Battleship is not, as the title would like to imply, a movie about two close friends dueling it out in the classic plastic naval warfare board game by the same name. Instead, Hollywood is serving up yet another movie about Earth being turned into a battlefield on the brink of destruction as alien robots pop out of nowhere to wreak havoc on an American city. As surefire as that plot has been business wise, Battleship seems to be drowning in military clichés (Get it? Cause of the water? I crack myself up). Also, early reports from international screenings say that Liam Neeson doesn’t even say “You sunk my battleship.” If that is true, then we as a nation have already lost.
G.I. Joe: Retaliation wins the stupidest looking sequel of the summer in my book, and considering it had to contend with Expendables 2, that is really saying something. I would like to think movie audiences have moved past the plot-less, barely-acted, CGI-filled crapfests that seem to hit this time every year.
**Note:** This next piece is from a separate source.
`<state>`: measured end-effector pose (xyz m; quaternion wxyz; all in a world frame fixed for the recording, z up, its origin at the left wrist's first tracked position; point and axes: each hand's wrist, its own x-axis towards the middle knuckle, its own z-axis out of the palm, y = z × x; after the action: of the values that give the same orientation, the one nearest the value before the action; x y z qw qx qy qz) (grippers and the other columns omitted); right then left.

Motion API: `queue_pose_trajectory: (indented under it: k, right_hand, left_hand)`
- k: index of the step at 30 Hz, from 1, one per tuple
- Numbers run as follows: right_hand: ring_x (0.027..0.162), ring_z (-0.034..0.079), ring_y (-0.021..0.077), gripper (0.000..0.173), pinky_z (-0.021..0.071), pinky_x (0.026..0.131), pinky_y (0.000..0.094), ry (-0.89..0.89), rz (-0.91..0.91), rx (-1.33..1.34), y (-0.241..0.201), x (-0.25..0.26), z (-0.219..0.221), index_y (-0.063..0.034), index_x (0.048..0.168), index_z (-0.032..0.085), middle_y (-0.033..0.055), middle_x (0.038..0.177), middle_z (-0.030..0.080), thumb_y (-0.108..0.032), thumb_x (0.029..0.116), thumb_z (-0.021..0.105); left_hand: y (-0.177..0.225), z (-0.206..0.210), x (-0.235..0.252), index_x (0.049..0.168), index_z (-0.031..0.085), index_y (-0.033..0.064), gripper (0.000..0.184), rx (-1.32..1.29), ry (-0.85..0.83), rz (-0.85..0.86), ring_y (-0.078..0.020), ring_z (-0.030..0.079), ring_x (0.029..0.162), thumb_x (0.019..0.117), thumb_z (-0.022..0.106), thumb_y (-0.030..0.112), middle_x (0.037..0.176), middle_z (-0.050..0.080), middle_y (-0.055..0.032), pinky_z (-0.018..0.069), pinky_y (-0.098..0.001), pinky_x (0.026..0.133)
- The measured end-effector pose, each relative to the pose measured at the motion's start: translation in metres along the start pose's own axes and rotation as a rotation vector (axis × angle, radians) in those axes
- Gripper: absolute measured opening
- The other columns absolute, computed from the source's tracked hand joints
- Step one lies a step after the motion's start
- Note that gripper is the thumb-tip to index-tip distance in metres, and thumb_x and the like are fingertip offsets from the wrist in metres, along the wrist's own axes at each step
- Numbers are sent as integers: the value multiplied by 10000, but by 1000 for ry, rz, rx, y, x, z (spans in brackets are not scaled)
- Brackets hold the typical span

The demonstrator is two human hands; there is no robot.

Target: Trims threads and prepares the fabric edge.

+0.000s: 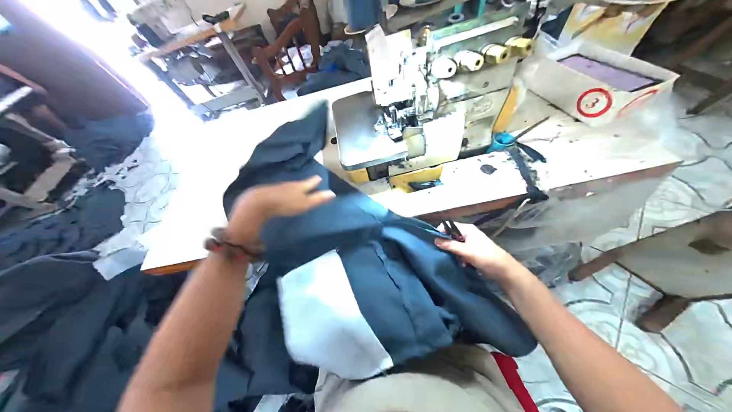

Then again, the third Transformers made over a billion dollars (of which I wrote a positive review of at the time — whoops). At least this one offers up Dwayne “The Rock” Johnson and Bruce Willis as compromise. Ah, what the heck, maybe it will be fun.
It’s become customary to spend at least a few nights out with superheroes these past few summers, and this year looks to be no different.
The Avengers is set to kick things off with a bang Friday with its team of heroes working overtime to take down an alien army run by Thor’s scheming pseudo-brother Loki. Marvel basically set up their movie studio just to get to this moment, with many of its previous releases acting as part promotional material for this film. And while it faces some stiff competition for the title of “best” superhero blockbuster, it easily wins in the “most superheroes” category.
The Dark Knight Rises marks the final film in the Christian Bale-as-Batman trilogy. What it lacks in a creative movie title, it looks to make up for with plenty of tense, realistic-ish terrorism of Gotham City with its fierce new villain, Bane. Comic readers know how dangerous Bane can be and anyone who saw last year’s Warrior knows how scary Tom Hardy can get, so the two seem like a lethal combo. It will take a lot to dethrone Heath Ledger’s Joker as the series’ best villain, but director Christopher Nolan seems like he can do no wrong behind the camera as of late, so anything is possible.
The Amazing Spiderman is the only reboot of the bunch, but it is welcome to have our friendly neighborhood web-slinger back in action on the big screen. Trailers have shown Andrew Garfield’s version of Peter Parker to be closer to the comic book character than any of the previous three movies achieved which could bode well with fans. When it was originally announced, it seemed way too early to bring Spidey back, but after re-watching Spiderman 3, it might be nice to have something to wash that bad taste out of fans’ mouths.